Untuk membongkar mindset seperti itu memang susah, butuh keberanian untuk tampil beda. Mendidik sesuai dengan yang semestinya.
===============
Kebanyakan sekolah islam saat ini berlomba-lomba menyuguhkan program unggulan tahfidz al-quran. Tak Jarang kita dapati anak-anak TK pun sudah meiliki banyak hafalan quran. Fenomena tersebut patut untuk kita berikan apresiasi karna ini menunjukkan bahwa semangat untuk mempelajari agama semakin tinggi. Sebagai orangtua pun kita bangga jika punya anak yang memiliki banyak hafalan. Orangtua mana sih yang ga seneng anaknya hafal quran?
Namun disisi lain ada aspek yang seringkali dilupakan karena fokusnya adalah bagaimana caranya agar anak bisa mengejar target dan hafal sebanyak-banyaknya. Aspek tersebut adalah aspek iman. Ya keimanan. Keimanan memang sesuatu yang tak tampak oleh mata sehingga hal ini sering dilalaikan. Ketahuilah bahwa iman ini yang terpenting. Buat terlebih dahulu anak agar cinta quran, cinta Allah, cinta rasulullah. Ketika anak sudah suka dengan quran, maka dengan sendirinya mereka akan minta untuk diajari quran, mereka akan berusaha menghafal quran dengan kesadaran sendiri.

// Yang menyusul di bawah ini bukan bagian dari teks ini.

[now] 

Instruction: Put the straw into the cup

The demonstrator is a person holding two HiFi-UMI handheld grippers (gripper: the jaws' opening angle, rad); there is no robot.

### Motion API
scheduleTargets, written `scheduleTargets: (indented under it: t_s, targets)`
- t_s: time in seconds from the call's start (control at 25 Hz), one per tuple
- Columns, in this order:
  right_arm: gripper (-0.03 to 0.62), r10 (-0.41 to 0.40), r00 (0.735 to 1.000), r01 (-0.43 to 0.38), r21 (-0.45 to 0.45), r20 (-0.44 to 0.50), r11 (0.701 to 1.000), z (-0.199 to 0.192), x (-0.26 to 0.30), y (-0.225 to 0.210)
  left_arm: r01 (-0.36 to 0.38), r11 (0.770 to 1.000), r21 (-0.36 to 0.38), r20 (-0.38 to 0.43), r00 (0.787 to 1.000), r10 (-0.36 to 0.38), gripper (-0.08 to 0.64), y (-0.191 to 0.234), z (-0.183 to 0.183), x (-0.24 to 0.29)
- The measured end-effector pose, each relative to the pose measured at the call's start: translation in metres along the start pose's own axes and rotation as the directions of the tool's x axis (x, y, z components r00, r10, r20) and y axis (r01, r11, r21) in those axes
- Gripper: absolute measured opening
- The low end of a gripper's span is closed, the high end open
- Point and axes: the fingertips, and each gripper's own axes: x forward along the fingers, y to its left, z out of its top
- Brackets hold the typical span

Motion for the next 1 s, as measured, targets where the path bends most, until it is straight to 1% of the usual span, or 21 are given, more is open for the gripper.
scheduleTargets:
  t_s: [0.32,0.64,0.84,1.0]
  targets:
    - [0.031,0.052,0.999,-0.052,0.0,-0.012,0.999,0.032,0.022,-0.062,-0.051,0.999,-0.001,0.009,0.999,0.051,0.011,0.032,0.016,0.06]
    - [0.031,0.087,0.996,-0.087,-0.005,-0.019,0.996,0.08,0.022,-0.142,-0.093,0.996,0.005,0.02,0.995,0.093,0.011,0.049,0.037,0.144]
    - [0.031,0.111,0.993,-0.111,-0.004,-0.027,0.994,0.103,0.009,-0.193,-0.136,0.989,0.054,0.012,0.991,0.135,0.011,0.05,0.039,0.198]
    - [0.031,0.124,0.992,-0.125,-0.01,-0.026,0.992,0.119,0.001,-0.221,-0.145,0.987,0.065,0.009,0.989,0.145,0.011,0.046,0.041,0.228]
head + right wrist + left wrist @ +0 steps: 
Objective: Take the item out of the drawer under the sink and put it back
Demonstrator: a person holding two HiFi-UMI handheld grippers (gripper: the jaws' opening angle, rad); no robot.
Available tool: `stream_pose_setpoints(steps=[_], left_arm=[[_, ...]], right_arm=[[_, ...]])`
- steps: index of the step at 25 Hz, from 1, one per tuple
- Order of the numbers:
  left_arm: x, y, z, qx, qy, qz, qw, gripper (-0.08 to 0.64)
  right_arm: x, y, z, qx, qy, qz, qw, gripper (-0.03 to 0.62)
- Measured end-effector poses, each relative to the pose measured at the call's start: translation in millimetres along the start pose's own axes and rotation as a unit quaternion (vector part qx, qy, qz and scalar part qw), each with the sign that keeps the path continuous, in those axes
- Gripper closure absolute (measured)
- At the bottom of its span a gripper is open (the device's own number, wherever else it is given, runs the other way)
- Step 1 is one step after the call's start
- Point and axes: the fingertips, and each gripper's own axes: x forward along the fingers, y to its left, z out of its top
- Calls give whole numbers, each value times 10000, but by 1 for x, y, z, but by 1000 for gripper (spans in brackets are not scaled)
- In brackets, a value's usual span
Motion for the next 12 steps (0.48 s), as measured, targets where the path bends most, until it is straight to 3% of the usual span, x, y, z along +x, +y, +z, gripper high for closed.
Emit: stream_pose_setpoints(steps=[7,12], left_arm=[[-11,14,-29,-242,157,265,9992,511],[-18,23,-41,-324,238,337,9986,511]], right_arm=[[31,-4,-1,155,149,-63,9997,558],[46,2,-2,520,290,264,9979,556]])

Sebuah pepatah mengatakan, menuntut ilmu waktu kecil bagaikan mengukir diatas batu, sedangkan menuntut ilmu diwaktu dewasa bagaikan menulis diatas air. Kita katakan bahwa tepat sekali pepatah tersebut. Namun kita pun juga perlu menyadari tentang hakikat dari ilmu itu sendiri. Mindset yang ada dalam benak kita bahwa ilmu itu ya yang banyak hafalannya. Sehingga banyak orang berfikiran mumpung masih kecil lantas digenjot biar punya banyak hafalan.
Ketahuilah saudaraku, bahwa al.ilmu laisa bi katsrotir riwaayah walakin al.ilmu al.khosyyah.
Ilmu bukanlah banyaknya hafalan akan tetapi ilmu adalah yang menumbuhkan rasa takut kepada Allah. Semakin bertambah keimanan kepada Allah. Yang ketika disebut nama Allah hatinya bergetar.
Ketika kita bisa menumbuhkan keimanan anak, maka dengan sendirinya mereka akan merasa butuh terhadap quran. Tanpa harus dipaksa-paksa dan tanpa harus disuruh-suruh. Mereka akan dengan sendirinya meminta diajari quran. Dan tentunya hal semacam ini membutuhkan proses yang tak sebentar. Dan hasilnya pun tak bisa kita lihat secara langsung. Berbeda dengan hafalan yang hasilnya bisa kita saksikan secara langsung.
Mungkin saat ini belum tampak dalam diri anak-anak kita namun yakinlah jika kita sudah menerapkan konsep keimanan ini, kita akan menyaksikannya saat anak usia baligh.
=================
Mengajar berbeda dengan mendidik.
Hakikat sekolah hanyalah tempat untuk mentransfer knowledge(pengetahuan). Guru mentransfer pengetahuan kepada anak didiknya. Sekolah hanya bisa mengajar, sedangkan mendidik adalah tugas orangtua. Karena orangtua memiliki cinta, kasih sayang, dan intuisi yang lebih besar dari pada guru di sekolah. Karena mendidik itu adalah untuk membentuk karakter, akhlak, moral dan ini dilakukan oleh orangtua. Sehingga aspek keimanan ini pun kalo boleh kita bilang ya urusan orangtua, sedangkan sekolah hanya membantu saja. Demikian yang Pak Amirudin bilang saat itu.
Dan masih banyak lagi materi yang kami dapatkan pada diskusi waktu itu yang belum kami tuliskan pada tulisan ini.